WORK REQUEST: Word for word, reproduce the listing that follows, excluding any pictures it contains.

++++ GIVEN INFORMATION

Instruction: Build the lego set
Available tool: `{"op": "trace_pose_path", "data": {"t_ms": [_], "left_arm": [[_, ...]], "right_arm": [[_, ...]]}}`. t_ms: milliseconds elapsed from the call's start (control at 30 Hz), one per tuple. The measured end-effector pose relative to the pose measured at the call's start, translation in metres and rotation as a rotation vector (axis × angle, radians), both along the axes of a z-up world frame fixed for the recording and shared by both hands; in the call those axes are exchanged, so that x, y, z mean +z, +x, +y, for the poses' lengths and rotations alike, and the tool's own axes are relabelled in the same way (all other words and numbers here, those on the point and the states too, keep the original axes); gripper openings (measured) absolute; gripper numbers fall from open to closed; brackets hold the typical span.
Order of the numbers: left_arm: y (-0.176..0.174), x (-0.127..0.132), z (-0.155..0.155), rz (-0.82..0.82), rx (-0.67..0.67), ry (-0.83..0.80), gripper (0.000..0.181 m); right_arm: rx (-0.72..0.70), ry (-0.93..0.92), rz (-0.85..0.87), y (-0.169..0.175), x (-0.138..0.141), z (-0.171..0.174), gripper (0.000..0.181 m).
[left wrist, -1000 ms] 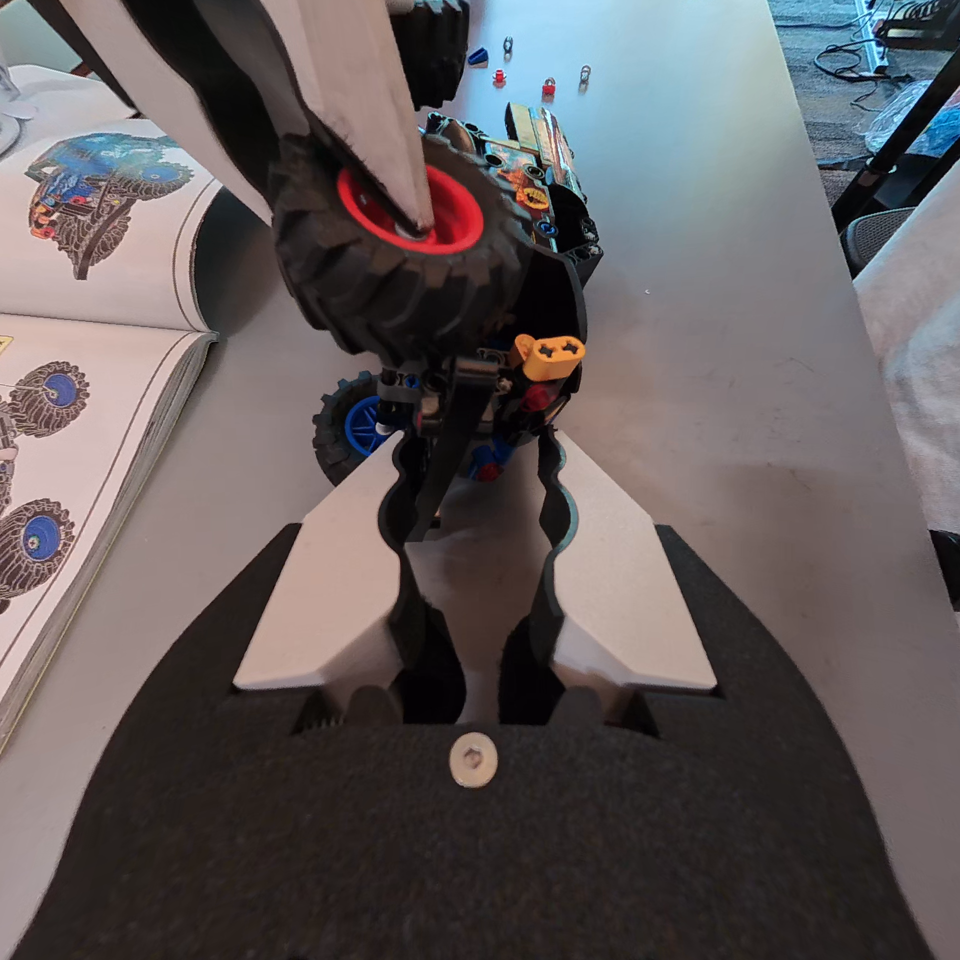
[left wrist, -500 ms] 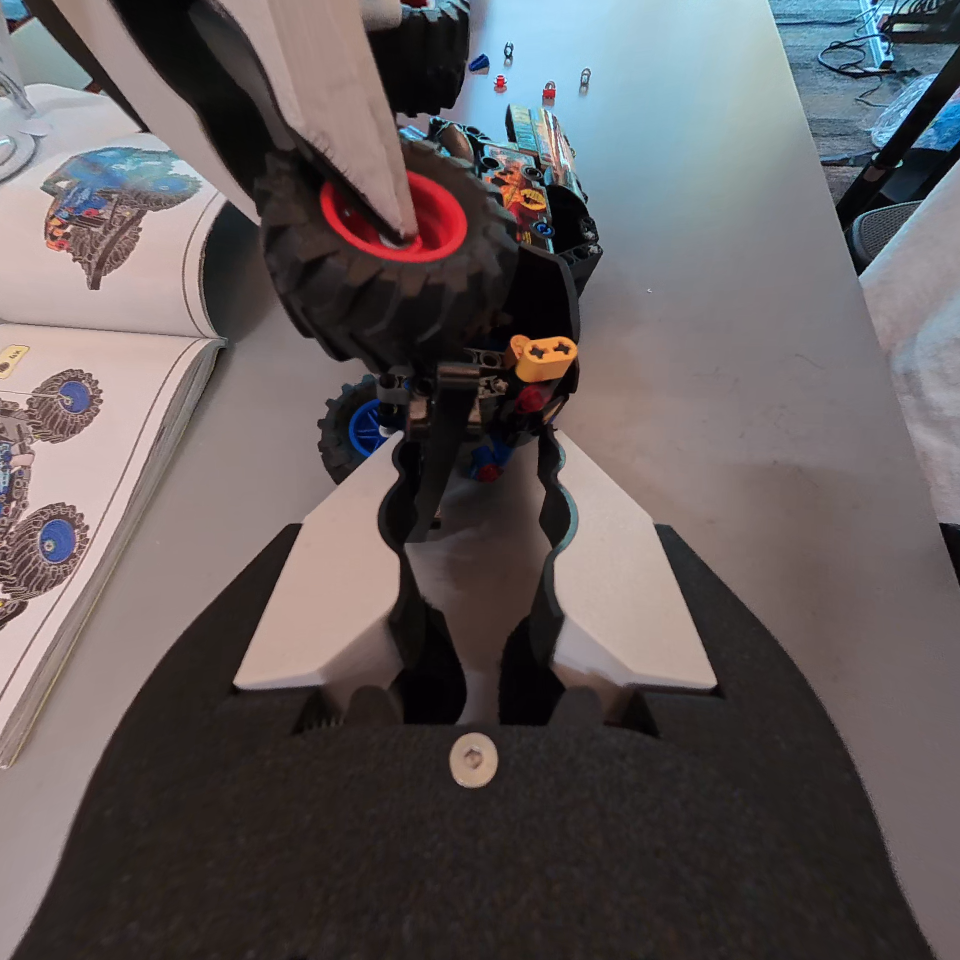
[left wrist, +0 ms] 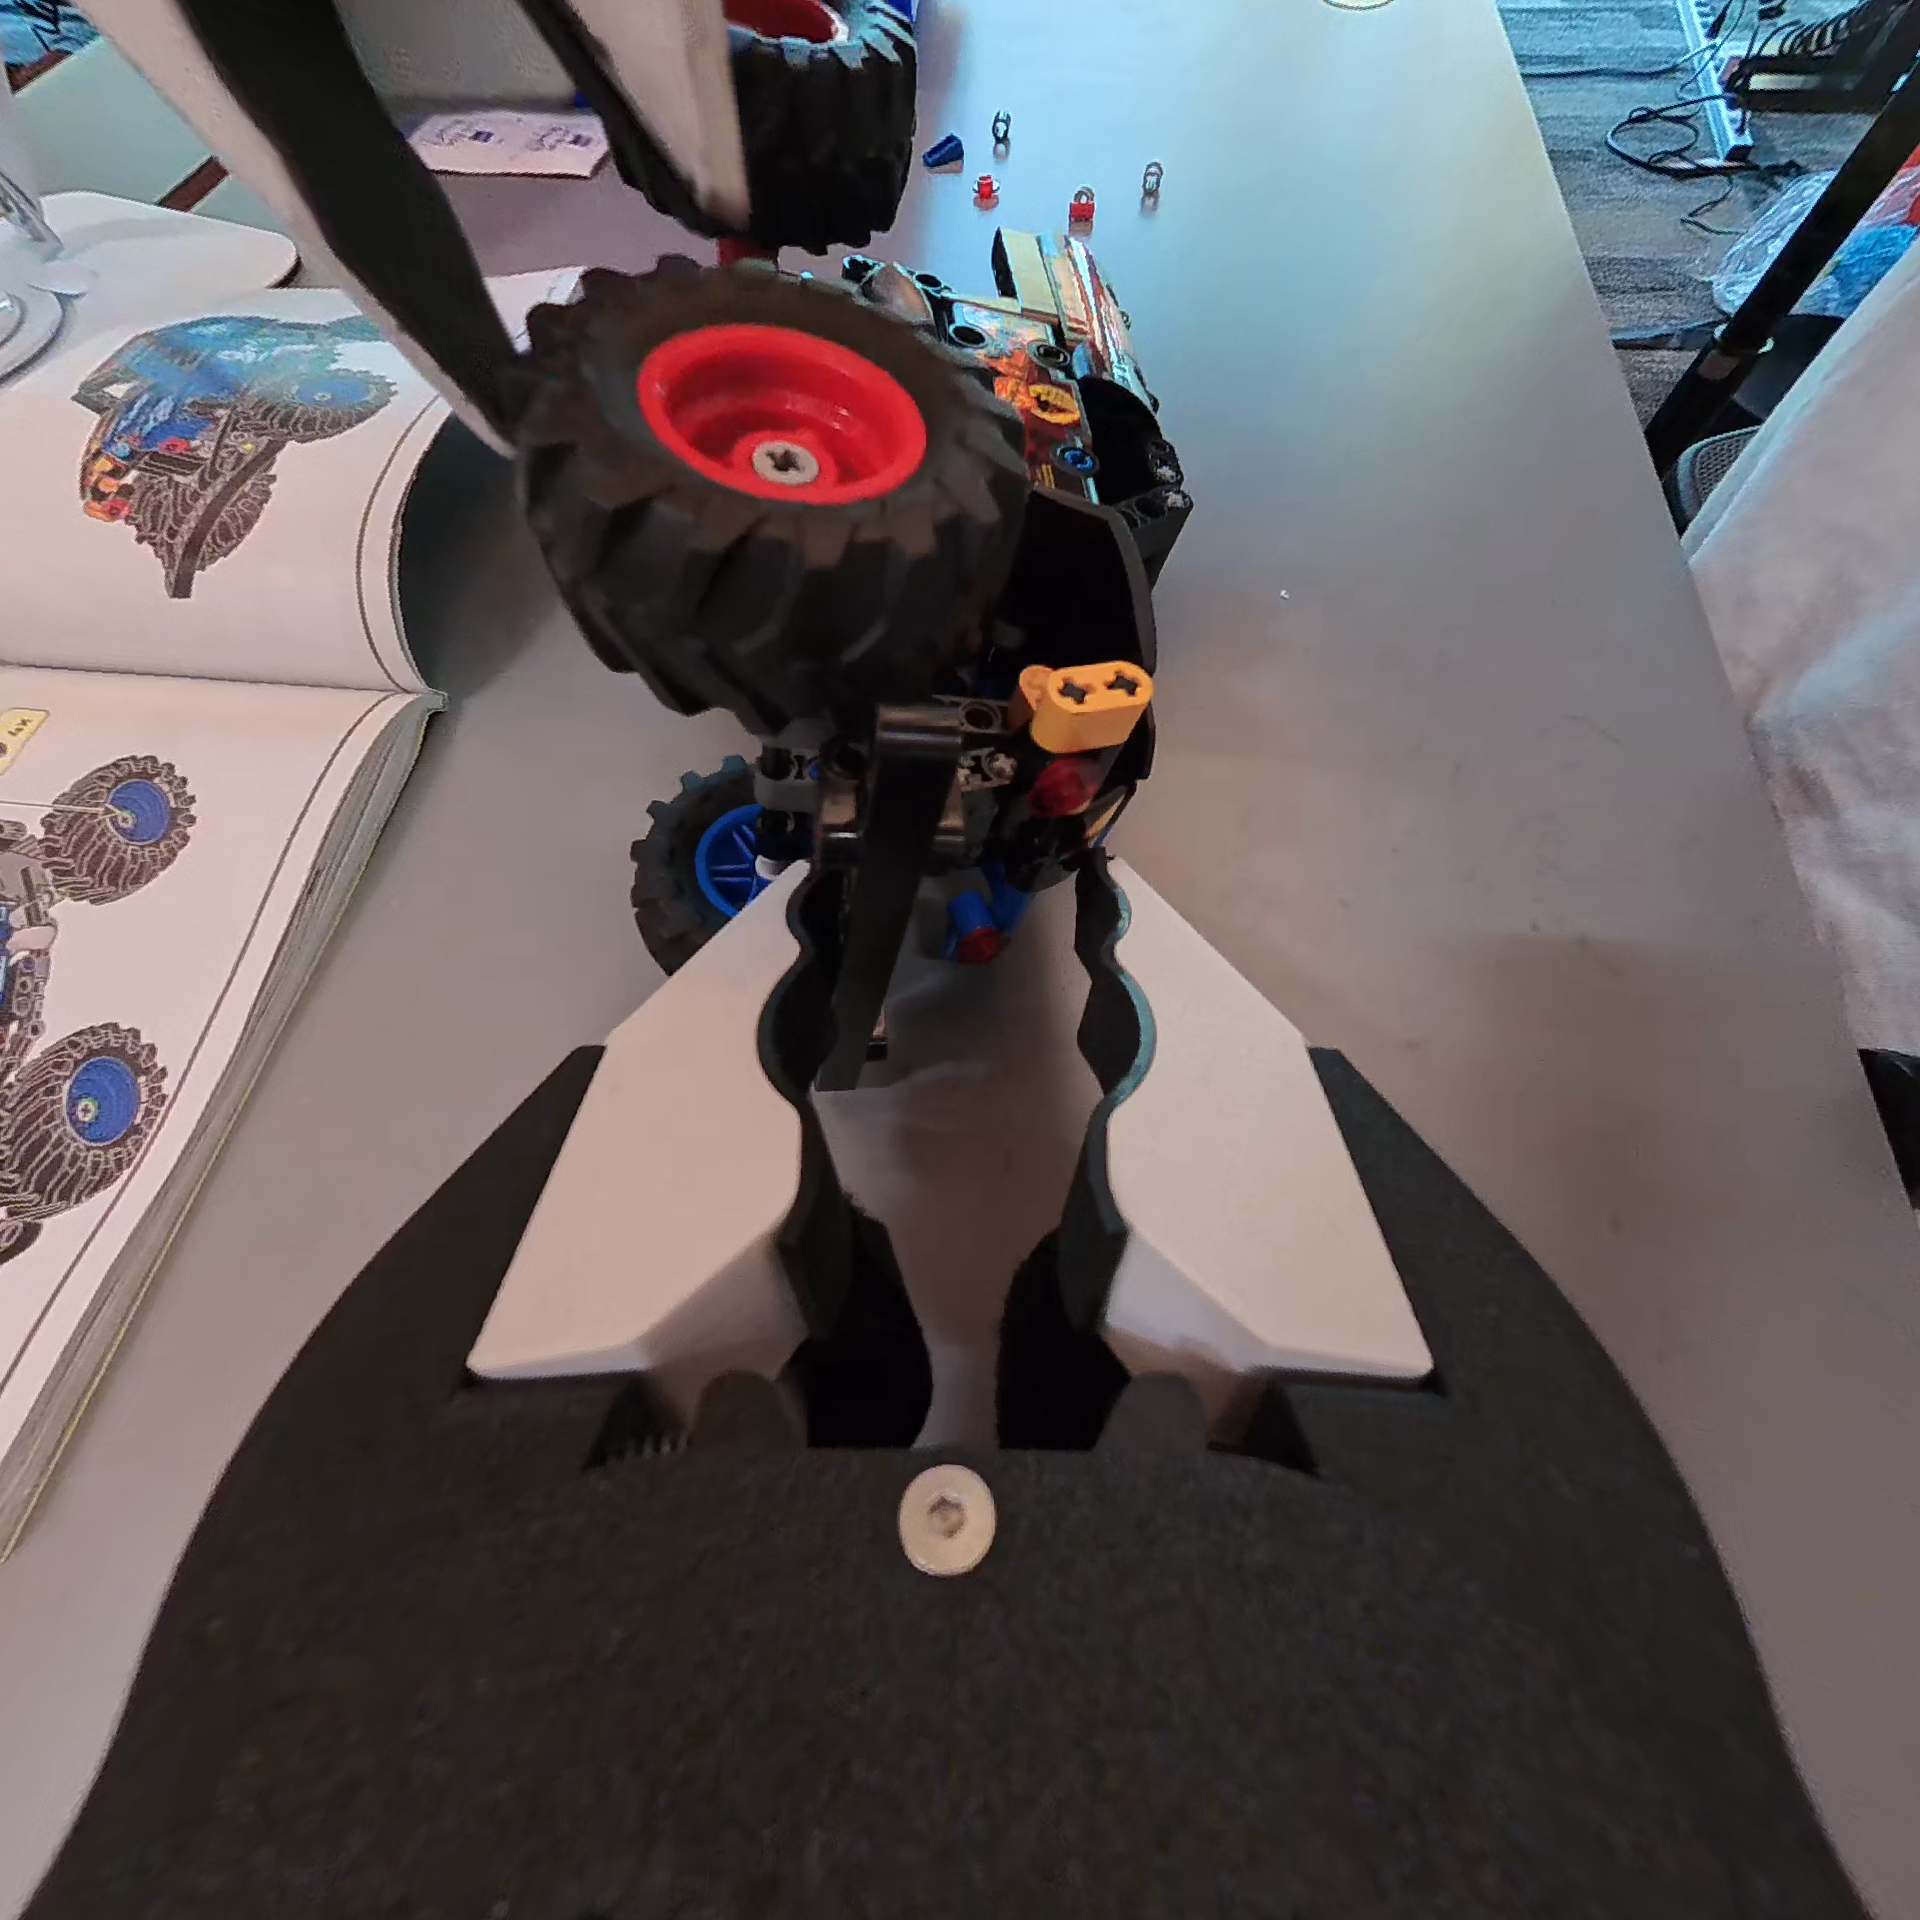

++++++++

ANSWER SECTION:
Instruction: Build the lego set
Available tool: `{"op": "trace_pose_path", "data": {"t_ms": [_], "left_arm": [[_, ...]], "right_arm": [[_, ...]]}}`. t_ms: milliseconds elapsed from the call's start (control at 30 Hz), one per tuple. The measured end-effector pose relative to the pose measured at the call's start, translation in metres and rotation as a rotation vector (axis × angle, radians), both along the axes of a z-up world frame fixed for the recording and shared by both hands; in the call those axes are exchanged, so that x, y, z mean +z, +x, +y, for the poses' lengths and rotations alike, and the tool's own axes are relabelled in the same way (all other words and numbers here, those on the point and the states too, keep the original axes); gripper openings (measured) absolute; gripper numbers fall from open to closed; brackets hold the typical span.
Order of the numbers: left_arm: y (-0.176..0.174), x (-0.127..0.132), z (-0.155..0.155), rz (-0.82..0.82), rx (-0.67..0.67), ry (-0.83..0.80), gripper (0.000..0.181 m); right_arm: rx (-0.72..0.70), ry (-0.93..0.92), rz (-0.85..0.87), y (-0.169..0.175), x (-0.138..0.141), z (-0.171..0.174), gripper (0.000..0.181 m).
[left wrist, -1000 ms] 
[left wrist, -500 ms] 
[left wrist, +0 ms] 

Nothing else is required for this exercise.